I can’t believe that it’s almost been a week since we have been here. The time is going by so strangely. One day is fast and one day is slow and when you string them together, it just seems like it hasn’t really happened at all.

 

Yesterday I went to Farmington again. Rhondi sent me there because Costco was not able to ship us toilet paper and we were sort of running low. Apparently may be another run on the stuff. It could be from the situation with the dock workers here on the east coast.  Who knows.

 

I wonder if it has anything to do with the constant fear mongering happening in the world. People up here in the sticks seem to buy into a lot of the Fox News type of information. Godless Liberals are the scourge of the land, or so it seems. Little do they know…ahahahahaha.

 

***** 

 

Today will be another Friday. My heart is with my kids back in Phoenix. Both my children and my students. I am missing them all right now. I’m not sure what is on my agenda other than possibly some plumbing (got a wax seal that needs to be fixed) and some writing.

 

*****

 

I will say this, though. The air is so fresh and clean here that I don’t really want to come back to the city. I feel so good right now. Maine is pretty great in this particular department. Even if it is missing someone that we are all missing terribly.

 

***** 

 

I’ve been watching Bad Monkey. It’s a pretty entertaining show and I’m curious to see how it wraps up. Vince Vaughn is always kind of the same guy, but I like that guy. The supporting cast is excellent, too. Zach Braff is a trip in this one. Well worth a spin if you like a decent mystery. Lots of twists and turns.  

 

***** 

 

I was watching Weeds one night a while back and there was this song on the episode that I instantly fell in love with.

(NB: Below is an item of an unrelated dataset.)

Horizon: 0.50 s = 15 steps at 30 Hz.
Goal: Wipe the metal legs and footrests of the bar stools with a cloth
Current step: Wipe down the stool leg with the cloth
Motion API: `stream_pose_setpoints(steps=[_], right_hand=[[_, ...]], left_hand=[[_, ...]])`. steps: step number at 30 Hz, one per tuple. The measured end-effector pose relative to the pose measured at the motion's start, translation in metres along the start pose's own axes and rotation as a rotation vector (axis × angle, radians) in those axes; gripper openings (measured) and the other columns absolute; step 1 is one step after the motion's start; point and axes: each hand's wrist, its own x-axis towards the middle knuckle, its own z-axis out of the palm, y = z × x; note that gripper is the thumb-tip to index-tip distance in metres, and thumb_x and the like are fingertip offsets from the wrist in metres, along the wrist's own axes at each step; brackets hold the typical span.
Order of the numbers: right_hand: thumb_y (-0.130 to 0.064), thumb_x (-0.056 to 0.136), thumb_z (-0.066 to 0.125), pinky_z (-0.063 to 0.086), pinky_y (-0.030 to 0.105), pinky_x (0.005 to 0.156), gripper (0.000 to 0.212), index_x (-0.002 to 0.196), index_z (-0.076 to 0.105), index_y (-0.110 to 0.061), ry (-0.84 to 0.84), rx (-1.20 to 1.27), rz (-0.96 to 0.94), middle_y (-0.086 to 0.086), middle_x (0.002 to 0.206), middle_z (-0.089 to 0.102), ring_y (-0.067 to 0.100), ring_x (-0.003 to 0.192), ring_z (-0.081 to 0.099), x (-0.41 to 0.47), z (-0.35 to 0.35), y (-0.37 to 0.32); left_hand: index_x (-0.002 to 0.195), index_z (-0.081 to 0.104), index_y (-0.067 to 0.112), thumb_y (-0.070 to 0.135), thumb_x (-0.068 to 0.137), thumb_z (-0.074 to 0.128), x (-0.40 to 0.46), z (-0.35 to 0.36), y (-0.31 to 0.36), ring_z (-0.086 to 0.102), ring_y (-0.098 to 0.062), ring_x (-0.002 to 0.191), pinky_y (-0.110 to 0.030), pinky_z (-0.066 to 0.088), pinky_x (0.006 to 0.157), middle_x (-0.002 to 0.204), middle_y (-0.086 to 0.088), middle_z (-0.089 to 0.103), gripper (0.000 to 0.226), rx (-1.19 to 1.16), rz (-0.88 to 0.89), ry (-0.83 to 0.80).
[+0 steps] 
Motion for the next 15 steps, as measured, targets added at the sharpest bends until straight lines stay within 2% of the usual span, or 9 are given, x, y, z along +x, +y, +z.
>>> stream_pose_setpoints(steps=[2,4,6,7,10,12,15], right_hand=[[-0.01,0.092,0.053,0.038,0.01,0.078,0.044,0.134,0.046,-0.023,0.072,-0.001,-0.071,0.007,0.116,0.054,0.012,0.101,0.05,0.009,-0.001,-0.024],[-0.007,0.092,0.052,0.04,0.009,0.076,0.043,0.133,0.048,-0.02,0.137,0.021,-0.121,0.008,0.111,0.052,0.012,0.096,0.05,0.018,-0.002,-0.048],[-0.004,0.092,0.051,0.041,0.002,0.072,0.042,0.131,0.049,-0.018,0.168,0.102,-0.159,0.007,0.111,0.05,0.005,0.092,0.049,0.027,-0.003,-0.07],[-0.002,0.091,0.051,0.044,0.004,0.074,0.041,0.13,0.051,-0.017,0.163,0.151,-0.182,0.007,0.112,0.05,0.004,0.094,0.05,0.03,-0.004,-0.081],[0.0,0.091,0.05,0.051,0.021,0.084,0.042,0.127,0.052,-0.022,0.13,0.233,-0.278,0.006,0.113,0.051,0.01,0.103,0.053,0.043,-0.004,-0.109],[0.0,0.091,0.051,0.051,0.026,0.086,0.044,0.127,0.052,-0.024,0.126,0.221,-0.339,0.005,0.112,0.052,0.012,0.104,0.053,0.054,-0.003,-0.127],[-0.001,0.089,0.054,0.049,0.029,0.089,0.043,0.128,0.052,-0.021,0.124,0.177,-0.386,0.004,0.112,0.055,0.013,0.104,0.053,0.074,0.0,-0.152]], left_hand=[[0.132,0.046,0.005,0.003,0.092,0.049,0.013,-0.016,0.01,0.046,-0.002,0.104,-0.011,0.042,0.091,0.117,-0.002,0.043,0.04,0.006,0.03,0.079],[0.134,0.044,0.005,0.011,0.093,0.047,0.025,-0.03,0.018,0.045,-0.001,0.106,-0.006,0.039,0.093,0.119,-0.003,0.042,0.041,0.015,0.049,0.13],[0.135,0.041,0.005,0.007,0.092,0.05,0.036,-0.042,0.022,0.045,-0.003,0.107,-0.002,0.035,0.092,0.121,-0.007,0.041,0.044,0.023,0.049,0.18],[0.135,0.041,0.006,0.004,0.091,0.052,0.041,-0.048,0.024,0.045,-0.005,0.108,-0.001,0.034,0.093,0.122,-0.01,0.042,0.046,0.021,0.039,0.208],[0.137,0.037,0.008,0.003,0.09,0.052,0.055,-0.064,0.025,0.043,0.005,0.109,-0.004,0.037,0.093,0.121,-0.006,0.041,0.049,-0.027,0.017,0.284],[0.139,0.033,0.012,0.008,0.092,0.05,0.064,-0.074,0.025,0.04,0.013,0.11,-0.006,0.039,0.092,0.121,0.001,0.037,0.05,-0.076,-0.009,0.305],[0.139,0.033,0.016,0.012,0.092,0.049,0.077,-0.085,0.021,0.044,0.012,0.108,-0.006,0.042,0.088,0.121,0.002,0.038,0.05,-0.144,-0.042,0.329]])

I liked it so much that I rewound the show and listened to it again, then watched the credits to see if I could find out what the song was. I couldn’t.

 

Every episode of Weeds had one cool song on it that would come at a pivotal moment about ¾ of the way into the show. The music coordinator did a rad job, in my opinion, on that show about “Nancy” Botwin” (Mary Lousie Parker) who started selling weed after her husband died.

 

Because I was so taken with the song, I looked up the episode online and found out that the song was by The Mountain Goats and it was called “Cotton.”  Within a few days, I had purchased We Shall All Be Healed, which had “Cotton” on it, and it didn’t leave my CD player for along time.

 

I probably drove some people crazy at that point trying to share the virtues of this band I had just discovered. They were very different than anything I was listening to at the time (and still are kind of out there on their own). I wasn’t convinced at first about John Darnielle’s vocals, but they grew on me when I listened to his excellent lyrics. The guy is a great lyricist.

 

“Slow West Vultures” and “Palmcorder Yanja” are two really excellent songs and they start off the record. I have it on vinyl now, too, after buying it at one of their shows I attended at the Crescent Ballroom in Phoenix. I really enjoyed the band live and have seen a couple of different incarnations.

 

“Linda Blair Was Born Innocent” is where the record really starts humming for me. I like the nod to Redd Kross that this song brings as well as the way John Vanderslice, who is still one of my favorite interviews, made the band sound with this recording. My buddy, Alex, also recorded one of their records, but this one has always sounded fantastic.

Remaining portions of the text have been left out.